Inventors from Canada, Mexico, and the U.S. Named Regional Grand Prize Winners at 2019 ASME ISHOW

Jun 21, 2019

Inventors from Canada, Mexico, and the U.S. Named Regional Grand Prize Winners in Global Competition for Social Impact Hardware

Innovations in Drinking Water Safety, Chicken Egg Incubation, and Fish Farming

Win $30,000 and Technical Support at 2019 ASME ISHOW

New York, June 21, 2019 – The American Society of Mechanical Engineers (ASME) has named three socially-minded hardware inventors as regional grand prize winners of the prestigious 2019 ASME Innovation Showcase (ISHOW), held June 13 in Washington, D.C.

The three teams of social entrepreneurs – including a second-time finalist – were selected among eight finalists from throughout the Americas who vied for a share of $30,000 (USD) in seed grants and technical support to help bring their design innovations to market. Each winner also will receive an opportunity to participate in the ISHOW Bootcamp in New York City in October 2019, where they’ll join six other regional winners of competitions held in Bengaluru, India (April 4), and Nairobi, Kenya (May 9). This year, ASME received 160 applications for ISHOW.

The finalists endured a full day of rigorous judging as they presented the engineering design attributes of their prototypes and outlined their plans for manufacturing, marketing, and financing.

Descriptions of all eight finalists’ designs are available on the ISHOW’s finalists page.

The 2019 regional grand prize-winning designs tackled the challenges of drinking water safety, chicken egg incubation, and fish farming for underserved populations. The designs incorporate clean energy and sustainable materials, while maintaining affordability for end-use customers. The winners are:

Not-for-profit Caminos de Agua of San Miguel de Allende, Guanajuato, Mexico, for “Aguadapt” – a low-cost, family-sized water filtration system that removes organic chemicals and 99.9999% of pathogens, and can be quickly installed in all common containers to provide safe drinking water for at least three years;

Picture 1: From left to right –Dylan Terrell, at left, and Aaron Krupp, at right, (Caminos de Agua) receive ASME ISHOW 3D-printed trophy.

Picture 2: Aaron Krupp and Dylan Terrell (Caminos de Agua) discuss their innovation with ISHOW judges and facilitators.

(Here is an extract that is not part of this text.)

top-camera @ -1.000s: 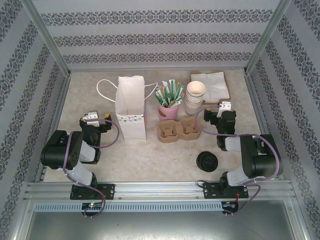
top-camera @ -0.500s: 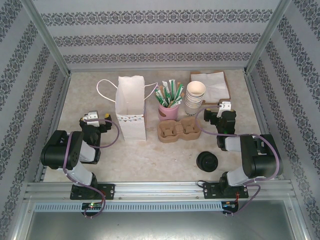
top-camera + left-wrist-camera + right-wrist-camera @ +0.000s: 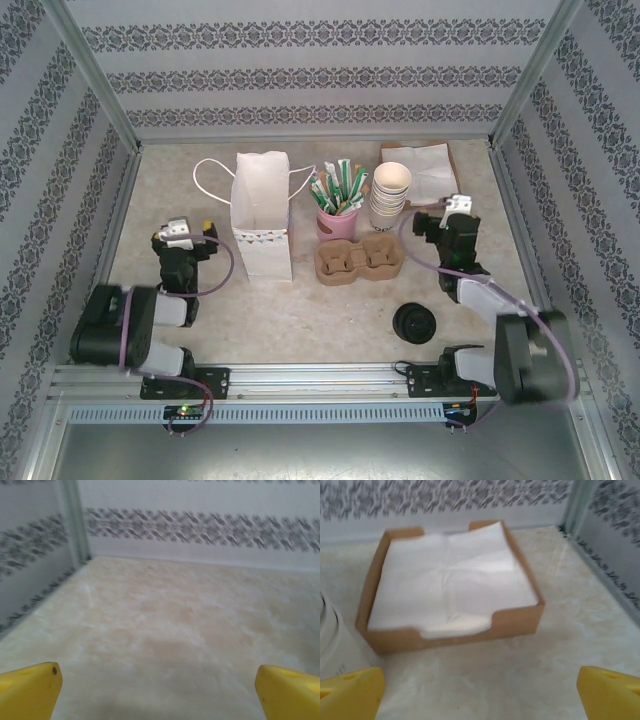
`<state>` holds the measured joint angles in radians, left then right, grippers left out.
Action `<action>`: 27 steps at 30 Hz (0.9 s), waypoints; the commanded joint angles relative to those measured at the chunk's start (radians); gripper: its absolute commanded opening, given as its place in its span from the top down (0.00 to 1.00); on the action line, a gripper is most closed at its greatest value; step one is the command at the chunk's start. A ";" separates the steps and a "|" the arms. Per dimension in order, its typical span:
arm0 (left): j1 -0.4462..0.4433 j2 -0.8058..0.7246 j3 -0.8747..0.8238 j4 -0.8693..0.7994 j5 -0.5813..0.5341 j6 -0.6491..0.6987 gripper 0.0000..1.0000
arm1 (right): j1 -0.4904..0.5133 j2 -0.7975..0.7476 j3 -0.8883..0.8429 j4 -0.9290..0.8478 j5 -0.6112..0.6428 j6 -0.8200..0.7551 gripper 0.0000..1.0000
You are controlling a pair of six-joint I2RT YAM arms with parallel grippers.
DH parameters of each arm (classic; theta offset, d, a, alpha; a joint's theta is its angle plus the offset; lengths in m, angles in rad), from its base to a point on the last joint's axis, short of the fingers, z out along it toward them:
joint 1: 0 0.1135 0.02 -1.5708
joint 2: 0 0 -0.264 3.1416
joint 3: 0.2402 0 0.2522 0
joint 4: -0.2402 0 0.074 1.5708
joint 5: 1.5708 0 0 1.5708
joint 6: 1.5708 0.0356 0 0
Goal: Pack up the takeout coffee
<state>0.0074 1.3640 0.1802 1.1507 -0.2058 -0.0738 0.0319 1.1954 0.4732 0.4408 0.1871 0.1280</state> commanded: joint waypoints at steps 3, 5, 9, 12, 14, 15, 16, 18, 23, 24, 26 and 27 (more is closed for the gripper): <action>-0.001 -0.375 0.145 -0.623 -0.261 -0.258 0.00 | -0.125 -0.214 0.109 -0.604 0.073 0.413 0.02; 0.002 -0.486 0.133 -0.674 -0.241 -0.319 0.00 | -0.219 -0.307 0.079 -0.649 -0.052 0.502 0.02; 0.036 -0.650 -0.036 -0.475 -0.121 -0.605 0.00 | -0.356 -0.379 0.141 -0.785 -0.312 0.596 0.02; 0.045 -0.773 0.108 -0.896 -0.045 -0.671 0.00 | -0.383 -0.343 0.279 -0.959 -0.376 0.558 0.02; 0.045 -0.803 0.270 -1.164 0.026 -0.614 0.00 | -0.385 -0.314 0.364 -1.044 -0.441 0.522 0.06; 0.045 -0.810 0.330 -1.251 0.047 -0.606 0.00 | -0.384 -0.304 0.392 -1.079 -0.466 0.516 0.07; 0.045 -0.821 0.388 -1.334 0.066 -0.594 0.00 | -0.377 -0.296 0.413 -1.101 -0.486 0.516 0.12; 0.045 -0.842 0.473 -1.444 0.104 -0.573 0.01 | -0.362 -0.287 0.441 -1.114 -0.533 0.526 0.21; 0.043 -0.797 0.683 -1.588 0.340 -0.515 0.12 | -0.252 -0.272 0.578 -1.181 -0.484 0.506 0.31; 0.043 -0.774 0.715 -1.599 0.399 -0.509 0.14 | -0.232 -0.264 0.604 -1.192 -0.472 0.501 0.34; 0.039 -0.713 0.779 -1.594 0.545 -0.509 0.20 | -0.186 -0.249 0.643 -1.192 -0.453 0.495 0.41; 0.033 -0.684 0.811 -1.592 0.589 -0.511 0.22 | -0.170 -0.242 0.651 -1.178 -0.449 0.498 0.44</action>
<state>0.0410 0.6106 0.9310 -0.3264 0.1432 -0.6067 -0.1753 0.9398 1.0752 -0.7025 -0.2787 0.6380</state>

Kukua Labs of San Francisco, Calif., U.S., for “Kukua” – an affordable, at-home chicken egg incubator that reduces volatility for the roughly 70% of families in Tanzania who raise chickens for supplemental income and nutrition. The energy-efficient appliance uses low wattage, making it compatible with local residential solar power systems while helping to offset system cost;

Picture 1: From left to right –Amy King and Nick Azpiroz (Kukua Labs) receive ASME ISHOW 3D-printed trophy from Kathleen Lobb (ASME Foundation).

Picture 2: Amy King and Nick Azpiroz (Kukua Labs) discuss their innovation with ISHOW judges and facilitators.

Second time finalist WETech of Toronto, Ontario, Canada, for “WERLWind” – a wind-powered pond aeration system to help the more than 20 million fish farmers in the Asia-Pacific region who rely on small-scale aquaculture for food security and income, but whose yields are less than industrial ponds due to low dissolved oxygen levels in the water. Based on feedback from last year’s ISHOW USA judges, the team made improvements to its manufacturing and business plans to secure a comeback win.

Picture 1:, Ahmed Mahmoud, at left, and Kamran Mahmudov at right, (WETech) receive ASME ISHOW 3D-printed trophy from Bob Hauck, center (ASME Engineering for Global Development committee chair).

Picture 2: Ahmed Mahmoud and Kamran Mahmudov (WETech) discuss their innovation with ISHOW judges and facilitators.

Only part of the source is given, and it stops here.